Gleichzeitig bleibt das Spiel in puncto Gameplay bodenständig, ohne auf moderne Komfortfunktionen zu verzichten – von der verbesserten Kampfmechanik bis hin zur Dynamik von Jahreszeiten und Ressourcenmanagement. Dennoch bleibt das Tempo gemächlich, und wer sich nicht auf die historische Akkuratesse und die alltäglichen Details der Spielwelt einlassen kann, wird womöglich schnell frustriert. Für alle anderen ist „Kingdom Come: Deliverance 2“ jedoch ein mitreißendes, forderndes und gleichzeitig belohnendes Abenteuer, das die mittelalterliche Spielwelt wie kaum ein anderes Werk greifbar macht. Ein würdiger Nachfolger, der viel Geduld und einiges mehr an Hingabe verlangt – aber reich belohnt.
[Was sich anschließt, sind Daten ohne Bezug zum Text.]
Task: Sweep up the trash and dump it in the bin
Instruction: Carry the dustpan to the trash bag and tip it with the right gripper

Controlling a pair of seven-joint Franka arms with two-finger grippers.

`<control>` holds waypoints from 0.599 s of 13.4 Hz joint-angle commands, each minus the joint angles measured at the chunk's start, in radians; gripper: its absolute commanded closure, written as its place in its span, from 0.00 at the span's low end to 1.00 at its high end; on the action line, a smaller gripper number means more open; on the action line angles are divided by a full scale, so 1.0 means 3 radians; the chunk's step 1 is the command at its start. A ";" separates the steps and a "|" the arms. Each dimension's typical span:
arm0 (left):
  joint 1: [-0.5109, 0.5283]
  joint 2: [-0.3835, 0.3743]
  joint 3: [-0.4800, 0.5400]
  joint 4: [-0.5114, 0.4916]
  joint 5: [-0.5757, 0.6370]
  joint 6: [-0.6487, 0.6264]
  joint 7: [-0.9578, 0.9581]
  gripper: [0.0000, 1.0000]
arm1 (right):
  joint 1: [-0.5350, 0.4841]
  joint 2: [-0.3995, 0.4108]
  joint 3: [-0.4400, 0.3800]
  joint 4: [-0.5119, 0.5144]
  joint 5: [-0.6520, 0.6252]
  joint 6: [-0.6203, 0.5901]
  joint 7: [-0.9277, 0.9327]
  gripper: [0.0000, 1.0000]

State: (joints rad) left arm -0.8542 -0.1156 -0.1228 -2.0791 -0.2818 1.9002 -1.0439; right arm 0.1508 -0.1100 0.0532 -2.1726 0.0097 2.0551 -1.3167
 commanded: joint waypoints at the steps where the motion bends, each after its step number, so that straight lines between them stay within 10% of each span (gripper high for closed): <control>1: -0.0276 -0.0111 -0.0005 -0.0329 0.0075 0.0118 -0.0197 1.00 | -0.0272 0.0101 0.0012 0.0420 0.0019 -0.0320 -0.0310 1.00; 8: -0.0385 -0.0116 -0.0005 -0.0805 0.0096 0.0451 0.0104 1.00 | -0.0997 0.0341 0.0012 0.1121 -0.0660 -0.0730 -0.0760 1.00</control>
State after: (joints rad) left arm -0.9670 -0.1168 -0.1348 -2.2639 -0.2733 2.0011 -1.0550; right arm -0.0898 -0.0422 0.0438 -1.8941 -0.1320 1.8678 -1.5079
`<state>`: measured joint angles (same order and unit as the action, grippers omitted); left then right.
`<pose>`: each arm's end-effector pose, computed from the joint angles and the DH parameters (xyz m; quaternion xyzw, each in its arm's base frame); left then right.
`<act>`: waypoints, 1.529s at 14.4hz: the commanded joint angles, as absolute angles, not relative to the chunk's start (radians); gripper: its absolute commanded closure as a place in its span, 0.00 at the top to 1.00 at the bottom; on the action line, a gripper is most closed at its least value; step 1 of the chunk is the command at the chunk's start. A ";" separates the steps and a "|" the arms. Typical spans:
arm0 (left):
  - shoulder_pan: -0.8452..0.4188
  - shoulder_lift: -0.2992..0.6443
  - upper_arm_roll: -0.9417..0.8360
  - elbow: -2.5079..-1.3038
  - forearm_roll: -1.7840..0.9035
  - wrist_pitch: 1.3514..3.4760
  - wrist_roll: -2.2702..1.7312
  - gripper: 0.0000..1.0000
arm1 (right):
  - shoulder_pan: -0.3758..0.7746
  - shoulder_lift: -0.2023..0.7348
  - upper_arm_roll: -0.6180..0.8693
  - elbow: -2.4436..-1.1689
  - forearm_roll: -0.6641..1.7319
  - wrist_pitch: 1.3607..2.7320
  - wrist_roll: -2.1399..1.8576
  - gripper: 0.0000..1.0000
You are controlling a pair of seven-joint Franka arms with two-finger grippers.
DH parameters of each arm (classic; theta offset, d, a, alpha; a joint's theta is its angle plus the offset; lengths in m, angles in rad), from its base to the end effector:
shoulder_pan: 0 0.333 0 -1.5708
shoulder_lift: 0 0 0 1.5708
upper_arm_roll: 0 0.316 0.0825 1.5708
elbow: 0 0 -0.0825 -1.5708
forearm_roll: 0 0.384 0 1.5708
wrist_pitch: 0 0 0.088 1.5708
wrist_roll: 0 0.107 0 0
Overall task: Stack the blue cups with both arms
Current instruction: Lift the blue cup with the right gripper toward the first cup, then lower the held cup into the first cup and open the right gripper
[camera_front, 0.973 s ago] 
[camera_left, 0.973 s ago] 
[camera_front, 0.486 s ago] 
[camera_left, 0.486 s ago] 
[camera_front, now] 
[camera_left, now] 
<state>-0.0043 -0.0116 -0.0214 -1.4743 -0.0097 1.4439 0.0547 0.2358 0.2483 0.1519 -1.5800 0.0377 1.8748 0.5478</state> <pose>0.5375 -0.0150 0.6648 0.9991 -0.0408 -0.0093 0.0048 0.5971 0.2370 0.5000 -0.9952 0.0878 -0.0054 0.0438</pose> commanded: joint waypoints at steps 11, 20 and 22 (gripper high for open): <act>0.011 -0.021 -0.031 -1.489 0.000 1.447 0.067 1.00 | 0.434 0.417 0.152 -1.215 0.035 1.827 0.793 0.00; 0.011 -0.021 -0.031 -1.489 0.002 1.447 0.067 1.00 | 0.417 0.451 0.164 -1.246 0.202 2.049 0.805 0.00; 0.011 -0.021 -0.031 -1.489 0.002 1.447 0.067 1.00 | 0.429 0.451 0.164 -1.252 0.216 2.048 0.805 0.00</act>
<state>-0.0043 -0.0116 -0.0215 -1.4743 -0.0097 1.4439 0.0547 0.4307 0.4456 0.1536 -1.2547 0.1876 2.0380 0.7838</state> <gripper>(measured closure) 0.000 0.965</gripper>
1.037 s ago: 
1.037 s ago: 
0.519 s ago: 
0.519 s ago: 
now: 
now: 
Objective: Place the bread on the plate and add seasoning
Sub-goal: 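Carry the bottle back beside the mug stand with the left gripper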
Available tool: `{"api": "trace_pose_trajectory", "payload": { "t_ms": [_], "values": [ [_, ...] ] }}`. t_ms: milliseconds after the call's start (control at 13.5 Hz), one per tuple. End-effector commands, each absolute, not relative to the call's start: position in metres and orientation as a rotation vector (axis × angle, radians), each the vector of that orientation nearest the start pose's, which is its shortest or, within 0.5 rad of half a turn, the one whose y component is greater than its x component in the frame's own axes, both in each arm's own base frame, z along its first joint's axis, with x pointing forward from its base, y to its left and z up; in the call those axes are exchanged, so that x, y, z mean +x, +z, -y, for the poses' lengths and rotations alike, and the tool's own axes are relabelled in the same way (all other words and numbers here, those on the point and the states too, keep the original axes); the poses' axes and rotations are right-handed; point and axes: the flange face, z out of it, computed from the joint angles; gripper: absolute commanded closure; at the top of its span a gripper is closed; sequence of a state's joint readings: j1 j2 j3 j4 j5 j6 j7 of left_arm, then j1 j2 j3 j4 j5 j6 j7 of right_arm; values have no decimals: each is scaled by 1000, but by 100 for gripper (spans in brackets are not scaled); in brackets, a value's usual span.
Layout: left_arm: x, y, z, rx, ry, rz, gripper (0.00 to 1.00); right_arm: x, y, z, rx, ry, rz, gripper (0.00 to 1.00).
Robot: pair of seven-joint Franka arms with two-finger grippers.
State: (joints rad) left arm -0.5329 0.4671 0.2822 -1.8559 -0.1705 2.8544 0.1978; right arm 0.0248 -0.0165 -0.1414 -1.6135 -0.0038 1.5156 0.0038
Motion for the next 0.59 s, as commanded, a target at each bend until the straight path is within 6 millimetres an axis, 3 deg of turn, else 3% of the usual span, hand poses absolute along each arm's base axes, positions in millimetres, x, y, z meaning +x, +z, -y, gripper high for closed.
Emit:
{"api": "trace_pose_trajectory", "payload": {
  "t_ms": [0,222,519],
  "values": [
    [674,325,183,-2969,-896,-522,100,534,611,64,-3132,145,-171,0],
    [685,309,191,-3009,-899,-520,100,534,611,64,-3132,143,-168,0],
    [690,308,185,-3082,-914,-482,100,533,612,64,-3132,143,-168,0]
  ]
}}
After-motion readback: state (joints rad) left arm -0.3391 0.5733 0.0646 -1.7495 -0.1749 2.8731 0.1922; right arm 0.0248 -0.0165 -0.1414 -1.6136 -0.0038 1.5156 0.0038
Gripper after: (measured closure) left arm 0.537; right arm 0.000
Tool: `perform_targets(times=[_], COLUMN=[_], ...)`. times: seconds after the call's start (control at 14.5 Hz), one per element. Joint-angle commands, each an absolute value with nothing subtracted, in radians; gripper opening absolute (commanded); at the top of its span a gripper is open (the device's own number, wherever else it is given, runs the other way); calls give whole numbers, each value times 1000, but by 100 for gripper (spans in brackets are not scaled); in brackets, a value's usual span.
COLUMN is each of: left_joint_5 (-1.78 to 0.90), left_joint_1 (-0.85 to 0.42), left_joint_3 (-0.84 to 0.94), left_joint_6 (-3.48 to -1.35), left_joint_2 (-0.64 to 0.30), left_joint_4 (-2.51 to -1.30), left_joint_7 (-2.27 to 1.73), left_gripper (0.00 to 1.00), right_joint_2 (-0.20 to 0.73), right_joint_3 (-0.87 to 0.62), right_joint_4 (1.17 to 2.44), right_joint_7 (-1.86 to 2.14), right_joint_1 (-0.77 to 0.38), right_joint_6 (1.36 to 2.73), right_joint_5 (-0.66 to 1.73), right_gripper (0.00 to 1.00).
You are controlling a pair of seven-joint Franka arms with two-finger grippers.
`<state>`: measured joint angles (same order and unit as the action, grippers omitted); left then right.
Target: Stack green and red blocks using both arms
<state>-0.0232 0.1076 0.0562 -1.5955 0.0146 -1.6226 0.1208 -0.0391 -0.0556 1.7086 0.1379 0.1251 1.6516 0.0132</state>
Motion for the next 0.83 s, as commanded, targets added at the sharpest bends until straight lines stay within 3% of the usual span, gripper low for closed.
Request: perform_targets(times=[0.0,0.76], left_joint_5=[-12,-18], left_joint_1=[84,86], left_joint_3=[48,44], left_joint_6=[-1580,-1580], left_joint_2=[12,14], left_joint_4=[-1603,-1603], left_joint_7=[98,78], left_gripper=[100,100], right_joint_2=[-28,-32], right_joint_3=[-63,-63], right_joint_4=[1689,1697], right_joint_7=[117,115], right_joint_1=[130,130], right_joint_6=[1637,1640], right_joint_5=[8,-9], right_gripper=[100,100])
Release: 04.02.2025 | Entwickler: Warhorse | Genre: Rollenspiel | Für PlayStation 5, Xbox Series S/X und PC | USK: ab 16
Kingdom Come: Deliverance 2 (PlayStation 5)
Spielspaß - 94%
Gameplay - 92%
Grafik - 91%
Technik - 93%
93%
Ausgezeichnet!
Opulenter Ausflug ins feudaler Mittelalter mit hoher spielerischer Authentizität dessen Gameplay extrem fordernd ist aber dadurch eine besondere Immersion schafft.